Copy exactly the stretch of data below from the line with "<point>364,157</point>" through the line with "<point>302,96</point>", including both of those lines.

[Saved entries]
* * * * *
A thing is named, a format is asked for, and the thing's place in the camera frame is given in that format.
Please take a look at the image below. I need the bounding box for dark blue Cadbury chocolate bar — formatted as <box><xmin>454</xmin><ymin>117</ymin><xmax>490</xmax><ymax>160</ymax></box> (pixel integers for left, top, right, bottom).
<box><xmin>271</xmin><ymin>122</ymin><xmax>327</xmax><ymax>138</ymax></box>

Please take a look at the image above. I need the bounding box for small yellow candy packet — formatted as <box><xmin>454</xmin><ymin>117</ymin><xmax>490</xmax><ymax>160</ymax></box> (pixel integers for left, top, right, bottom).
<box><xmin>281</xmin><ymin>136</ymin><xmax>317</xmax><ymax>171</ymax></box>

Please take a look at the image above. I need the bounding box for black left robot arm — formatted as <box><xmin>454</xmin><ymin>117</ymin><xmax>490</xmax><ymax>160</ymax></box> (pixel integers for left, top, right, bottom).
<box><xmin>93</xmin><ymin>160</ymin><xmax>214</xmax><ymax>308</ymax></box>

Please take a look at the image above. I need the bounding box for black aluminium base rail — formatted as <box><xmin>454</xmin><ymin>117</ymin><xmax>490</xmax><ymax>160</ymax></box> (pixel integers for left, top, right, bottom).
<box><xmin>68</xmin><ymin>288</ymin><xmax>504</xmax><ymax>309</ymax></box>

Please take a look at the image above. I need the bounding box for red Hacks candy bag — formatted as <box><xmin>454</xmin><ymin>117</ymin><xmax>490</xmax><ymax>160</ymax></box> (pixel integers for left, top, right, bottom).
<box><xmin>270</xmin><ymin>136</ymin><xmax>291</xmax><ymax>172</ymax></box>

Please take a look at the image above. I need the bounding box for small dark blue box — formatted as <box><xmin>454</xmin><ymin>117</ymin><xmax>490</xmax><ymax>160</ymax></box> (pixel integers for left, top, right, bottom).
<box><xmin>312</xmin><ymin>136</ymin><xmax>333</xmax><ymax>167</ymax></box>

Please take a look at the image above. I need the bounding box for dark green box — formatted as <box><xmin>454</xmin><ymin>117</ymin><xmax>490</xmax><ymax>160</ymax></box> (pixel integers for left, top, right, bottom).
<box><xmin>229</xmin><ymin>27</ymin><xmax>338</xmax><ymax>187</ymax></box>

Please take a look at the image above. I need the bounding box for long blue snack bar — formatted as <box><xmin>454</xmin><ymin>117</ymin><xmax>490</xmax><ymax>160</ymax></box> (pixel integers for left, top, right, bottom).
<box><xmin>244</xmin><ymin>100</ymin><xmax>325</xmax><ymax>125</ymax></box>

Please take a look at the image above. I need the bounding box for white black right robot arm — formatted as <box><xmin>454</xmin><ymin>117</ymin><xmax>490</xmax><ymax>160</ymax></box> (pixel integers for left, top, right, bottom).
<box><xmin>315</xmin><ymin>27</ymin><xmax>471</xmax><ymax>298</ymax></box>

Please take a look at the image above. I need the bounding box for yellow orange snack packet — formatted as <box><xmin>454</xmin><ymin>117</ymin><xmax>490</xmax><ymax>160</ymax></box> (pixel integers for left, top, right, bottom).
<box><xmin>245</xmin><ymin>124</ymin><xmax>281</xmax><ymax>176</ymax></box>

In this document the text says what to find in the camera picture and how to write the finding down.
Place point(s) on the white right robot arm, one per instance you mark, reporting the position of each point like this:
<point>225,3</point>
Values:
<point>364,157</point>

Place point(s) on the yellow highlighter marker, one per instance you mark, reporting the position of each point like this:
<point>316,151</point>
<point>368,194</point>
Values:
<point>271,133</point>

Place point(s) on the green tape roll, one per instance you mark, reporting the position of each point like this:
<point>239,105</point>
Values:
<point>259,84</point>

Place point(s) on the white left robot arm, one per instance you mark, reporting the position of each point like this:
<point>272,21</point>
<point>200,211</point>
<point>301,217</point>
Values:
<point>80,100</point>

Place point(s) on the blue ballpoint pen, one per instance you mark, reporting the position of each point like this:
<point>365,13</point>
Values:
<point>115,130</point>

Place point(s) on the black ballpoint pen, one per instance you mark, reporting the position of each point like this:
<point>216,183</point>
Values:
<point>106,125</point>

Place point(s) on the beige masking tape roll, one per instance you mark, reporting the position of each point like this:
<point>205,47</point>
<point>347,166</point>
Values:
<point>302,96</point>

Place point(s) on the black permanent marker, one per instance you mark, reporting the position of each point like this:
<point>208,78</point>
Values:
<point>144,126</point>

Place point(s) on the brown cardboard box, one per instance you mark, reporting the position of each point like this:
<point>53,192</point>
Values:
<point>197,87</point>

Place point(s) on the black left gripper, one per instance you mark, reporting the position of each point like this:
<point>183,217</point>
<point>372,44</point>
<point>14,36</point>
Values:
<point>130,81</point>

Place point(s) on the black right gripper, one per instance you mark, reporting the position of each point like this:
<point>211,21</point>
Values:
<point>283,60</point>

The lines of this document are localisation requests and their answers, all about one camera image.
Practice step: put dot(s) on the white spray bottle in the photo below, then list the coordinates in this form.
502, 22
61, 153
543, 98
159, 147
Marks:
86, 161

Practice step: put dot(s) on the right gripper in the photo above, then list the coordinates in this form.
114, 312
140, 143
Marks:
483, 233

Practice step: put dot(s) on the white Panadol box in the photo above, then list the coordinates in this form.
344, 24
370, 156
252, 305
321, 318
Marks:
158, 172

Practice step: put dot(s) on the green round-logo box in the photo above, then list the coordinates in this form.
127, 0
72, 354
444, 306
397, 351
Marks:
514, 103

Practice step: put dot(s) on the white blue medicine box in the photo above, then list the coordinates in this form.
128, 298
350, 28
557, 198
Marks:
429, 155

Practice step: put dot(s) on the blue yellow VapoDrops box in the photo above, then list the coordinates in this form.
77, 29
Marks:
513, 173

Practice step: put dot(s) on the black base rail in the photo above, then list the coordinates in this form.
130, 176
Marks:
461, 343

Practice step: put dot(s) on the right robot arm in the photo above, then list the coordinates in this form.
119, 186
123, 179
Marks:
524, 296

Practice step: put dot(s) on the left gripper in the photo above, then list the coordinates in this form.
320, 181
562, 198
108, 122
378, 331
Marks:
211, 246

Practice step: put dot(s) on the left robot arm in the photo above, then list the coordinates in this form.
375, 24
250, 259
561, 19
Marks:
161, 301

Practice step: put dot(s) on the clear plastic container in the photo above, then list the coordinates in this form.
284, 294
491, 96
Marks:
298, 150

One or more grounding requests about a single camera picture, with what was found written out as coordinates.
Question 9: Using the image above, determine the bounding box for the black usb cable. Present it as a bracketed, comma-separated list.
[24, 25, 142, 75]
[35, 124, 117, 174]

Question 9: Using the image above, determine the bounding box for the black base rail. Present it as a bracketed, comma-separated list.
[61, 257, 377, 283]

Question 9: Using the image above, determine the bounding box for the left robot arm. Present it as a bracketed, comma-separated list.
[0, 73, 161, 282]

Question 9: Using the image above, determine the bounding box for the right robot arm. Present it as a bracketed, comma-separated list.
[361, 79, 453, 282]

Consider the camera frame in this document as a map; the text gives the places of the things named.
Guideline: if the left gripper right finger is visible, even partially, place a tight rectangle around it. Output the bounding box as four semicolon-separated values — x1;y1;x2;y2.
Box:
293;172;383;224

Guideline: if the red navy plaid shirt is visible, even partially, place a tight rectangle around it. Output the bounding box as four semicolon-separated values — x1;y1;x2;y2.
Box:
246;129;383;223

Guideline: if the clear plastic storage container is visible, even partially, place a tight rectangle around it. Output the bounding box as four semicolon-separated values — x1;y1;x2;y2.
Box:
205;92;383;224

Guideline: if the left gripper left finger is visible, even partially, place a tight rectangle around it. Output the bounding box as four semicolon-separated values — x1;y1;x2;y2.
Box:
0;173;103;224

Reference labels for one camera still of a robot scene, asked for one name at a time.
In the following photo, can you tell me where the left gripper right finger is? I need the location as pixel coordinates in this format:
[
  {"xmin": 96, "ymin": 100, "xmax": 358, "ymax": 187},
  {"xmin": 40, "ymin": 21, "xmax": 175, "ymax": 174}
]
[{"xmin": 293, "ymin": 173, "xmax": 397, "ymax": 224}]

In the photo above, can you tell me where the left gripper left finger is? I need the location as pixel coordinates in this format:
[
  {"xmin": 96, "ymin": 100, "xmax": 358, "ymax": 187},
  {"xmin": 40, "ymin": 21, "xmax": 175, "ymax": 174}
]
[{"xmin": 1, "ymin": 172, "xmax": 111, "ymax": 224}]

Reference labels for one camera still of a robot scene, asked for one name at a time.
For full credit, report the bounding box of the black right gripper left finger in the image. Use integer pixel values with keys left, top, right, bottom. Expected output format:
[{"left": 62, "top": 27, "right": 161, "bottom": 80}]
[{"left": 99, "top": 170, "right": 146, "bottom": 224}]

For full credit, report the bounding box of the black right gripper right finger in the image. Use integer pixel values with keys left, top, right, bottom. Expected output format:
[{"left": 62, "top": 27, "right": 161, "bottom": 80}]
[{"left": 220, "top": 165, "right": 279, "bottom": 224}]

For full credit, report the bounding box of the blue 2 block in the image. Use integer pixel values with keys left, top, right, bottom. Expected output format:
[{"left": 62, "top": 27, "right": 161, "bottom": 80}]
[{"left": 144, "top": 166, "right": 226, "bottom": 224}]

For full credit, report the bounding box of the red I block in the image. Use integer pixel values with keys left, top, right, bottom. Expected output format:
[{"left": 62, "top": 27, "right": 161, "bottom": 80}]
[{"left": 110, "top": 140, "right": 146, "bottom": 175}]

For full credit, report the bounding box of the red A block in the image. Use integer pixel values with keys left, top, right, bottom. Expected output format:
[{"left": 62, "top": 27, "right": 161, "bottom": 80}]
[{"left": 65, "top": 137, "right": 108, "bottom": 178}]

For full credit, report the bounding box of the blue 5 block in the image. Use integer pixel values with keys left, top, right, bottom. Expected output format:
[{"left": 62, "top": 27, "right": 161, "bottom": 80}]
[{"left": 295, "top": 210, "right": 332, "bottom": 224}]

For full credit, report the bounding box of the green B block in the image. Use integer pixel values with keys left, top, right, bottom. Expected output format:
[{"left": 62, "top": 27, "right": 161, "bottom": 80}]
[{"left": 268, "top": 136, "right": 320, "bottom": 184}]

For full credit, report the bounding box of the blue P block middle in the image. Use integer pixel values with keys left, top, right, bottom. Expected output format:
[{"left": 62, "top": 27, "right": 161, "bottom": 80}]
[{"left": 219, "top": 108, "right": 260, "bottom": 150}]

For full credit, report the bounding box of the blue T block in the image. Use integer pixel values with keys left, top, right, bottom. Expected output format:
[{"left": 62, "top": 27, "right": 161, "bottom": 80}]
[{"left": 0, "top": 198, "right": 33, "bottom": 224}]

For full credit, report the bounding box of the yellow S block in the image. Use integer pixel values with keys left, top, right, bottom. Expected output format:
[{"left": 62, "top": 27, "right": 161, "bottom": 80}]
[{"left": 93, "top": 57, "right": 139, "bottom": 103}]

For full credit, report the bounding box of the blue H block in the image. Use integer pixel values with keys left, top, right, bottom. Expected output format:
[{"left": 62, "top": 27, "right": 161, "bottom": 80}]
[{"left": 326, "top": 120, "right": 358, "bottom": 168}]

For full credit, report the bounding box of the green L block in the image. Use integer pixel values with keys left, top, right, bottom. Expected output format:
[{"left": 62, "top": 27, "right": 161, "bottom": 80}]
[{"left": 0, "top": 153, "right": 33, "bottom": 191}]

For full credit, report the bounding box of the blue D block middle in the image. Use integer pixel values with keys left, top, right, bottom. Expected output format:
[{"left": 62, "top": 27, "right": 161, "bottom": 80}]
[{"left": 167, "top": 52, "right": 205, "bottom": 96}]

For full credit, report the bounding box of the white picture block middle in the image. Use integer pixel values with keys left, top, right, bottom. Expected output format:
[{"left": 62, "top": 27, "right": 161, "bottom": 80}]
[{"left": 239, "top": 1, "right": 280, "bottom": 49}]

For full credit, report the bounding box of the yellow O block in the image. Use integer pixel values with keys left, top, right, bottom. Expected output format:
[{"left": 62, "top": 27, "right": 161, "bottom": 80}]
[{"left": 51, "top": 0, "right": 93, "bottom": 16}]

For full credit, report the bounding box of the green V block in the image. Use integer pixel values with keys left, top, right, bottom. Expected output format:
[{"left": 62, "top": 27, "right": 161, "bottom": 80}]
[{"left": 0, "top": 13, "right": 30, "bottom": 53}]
* * * * *
§ **Exercise output**
<point>364,157</point>

Place point(s) on the yellow highlighter marker, one per instance you mark, reporting the position of each point like this:
<point>316,151</point>
<point>368,194</point>
Values:
<point>271,133</point>

Place point(s) on the green tape roll, one per instance you mark, reporting the position of each point like this:
<point>239,105</point>
Values:
<point>259,84</point>

Place point(s) on the white left robot arm, one per instance you mark, reporting the position of each point like this:
<point>272,21</point>
<point>200,211</point>
<point>301,217</point>
Values:
<point>80,100</point>

Place point(s) on the blue ballpoint pen, one per instance you mark, reporting the position of each point like this:
<point>365,13</point>
Values:
<point>115,130</point>

Place point(s) on the black ballpoint pen, one per instance you mark, reporting the position of each point like this:
<point>216,183</point>
Values:
<point>106,125</point>

Place point(s) on the beige masking tape roll, one per instance you mark, reporting the position of each point like this:
<point>205,47</point>
<point>347,166</point>
Values:
<point>302,96</point>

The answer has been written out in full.